被打骂、被烫伤、被划伤成了他生活的常态。
南知意甚至剥夺了他上桌吃饭的权利,只会在饭点时,在桌边随意扔给他一个盘子。
佣人们看不过去,会偷偷给孩子上药,喂食物。
日子就这样一天又一天地煎熬着,那天小江厌的保姆阿姨递了一块小蛋糕给他。
保姆阿姨说:“阿厌,今天是你的生日,这是生日蛋糕,祝我们阿厌岁岁平安。”
这时,一个男人在门外大声叫喊,可很快就没了动静。
保姆阿姨把小蛋糕递给了小江厌,急忙小声嘱咐:“快回房间。”
南知意听到声音,瞬间变得异常兴奋,急切地往门口冲去,却被外面的保镖拦了回来。
小江厌吓得不敢动,他抱着小蛋糕蹲在了客厅的角落。
南知意从门口慌张地往二楼跑,没过一会儿,便哭着跑了下来,匆忙拿起手机给江含章打电话:“江含章,你放了景初哥,不然”

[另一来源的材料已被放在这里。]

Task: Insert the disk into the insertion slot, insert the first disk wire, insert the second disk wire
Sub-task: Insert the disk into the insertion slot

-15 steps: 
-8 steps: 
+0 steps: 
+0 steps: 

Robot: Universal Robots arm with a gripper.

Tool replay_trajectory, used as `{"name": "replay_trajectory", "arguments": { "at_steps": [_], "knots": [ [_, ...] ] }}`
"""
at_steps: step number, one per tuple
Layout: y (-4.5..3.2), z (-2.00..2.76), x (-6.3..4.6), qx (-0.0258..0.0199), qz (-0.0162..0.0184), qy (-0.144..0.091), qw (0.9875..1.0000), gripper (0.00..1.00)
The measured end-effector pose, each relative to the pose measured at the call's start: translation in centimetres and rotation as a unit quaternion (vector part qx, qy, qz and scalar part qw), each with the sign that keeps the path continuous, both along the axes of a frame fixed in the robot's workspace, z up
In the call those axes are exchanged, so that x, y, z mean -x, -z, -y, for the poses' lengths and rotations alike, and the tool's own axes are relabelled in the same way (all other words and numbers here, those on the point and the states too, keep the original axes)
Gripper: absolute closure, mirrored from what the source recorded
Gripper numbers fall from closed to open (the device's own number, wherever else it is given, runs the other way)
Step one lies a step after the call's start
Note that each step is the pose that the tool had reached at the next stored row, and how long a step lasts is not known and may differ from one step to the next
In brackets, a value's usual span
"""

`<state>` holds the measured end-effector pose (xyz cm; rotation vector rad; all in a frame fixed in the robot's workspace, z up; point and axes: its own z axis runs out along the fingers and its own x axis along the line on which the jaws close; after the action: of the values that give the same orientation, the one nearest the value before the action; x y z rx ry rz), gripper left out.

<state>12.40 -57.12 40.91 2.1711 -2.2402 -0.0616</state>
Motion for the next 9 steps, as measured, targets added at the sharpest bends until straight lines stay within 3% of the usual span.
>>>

南知意看见了角落里的江厌,她恶狠狠的说道:“不然,我就抱着江厌一起死。”
不知道江含章说了什么,南知意去了趟厨房,便坐在了沙发上哭。
听到门外的车声,南知意迅速抓起刚从厨房拿出来的刀,狠狠地抵在了小江厌的脖子上。
小江厌没有丝毫挣扎,安静地待在南知意的怀里。
江含章怒火中烧的喊道:“你在干什么?南知意,阿厌也是你儿子,不是吗?”
南知意却疯狂地大笑起来:“我儿子?若不是你用景初哥威胁我,我会嫁给你?我会生下这个野种?”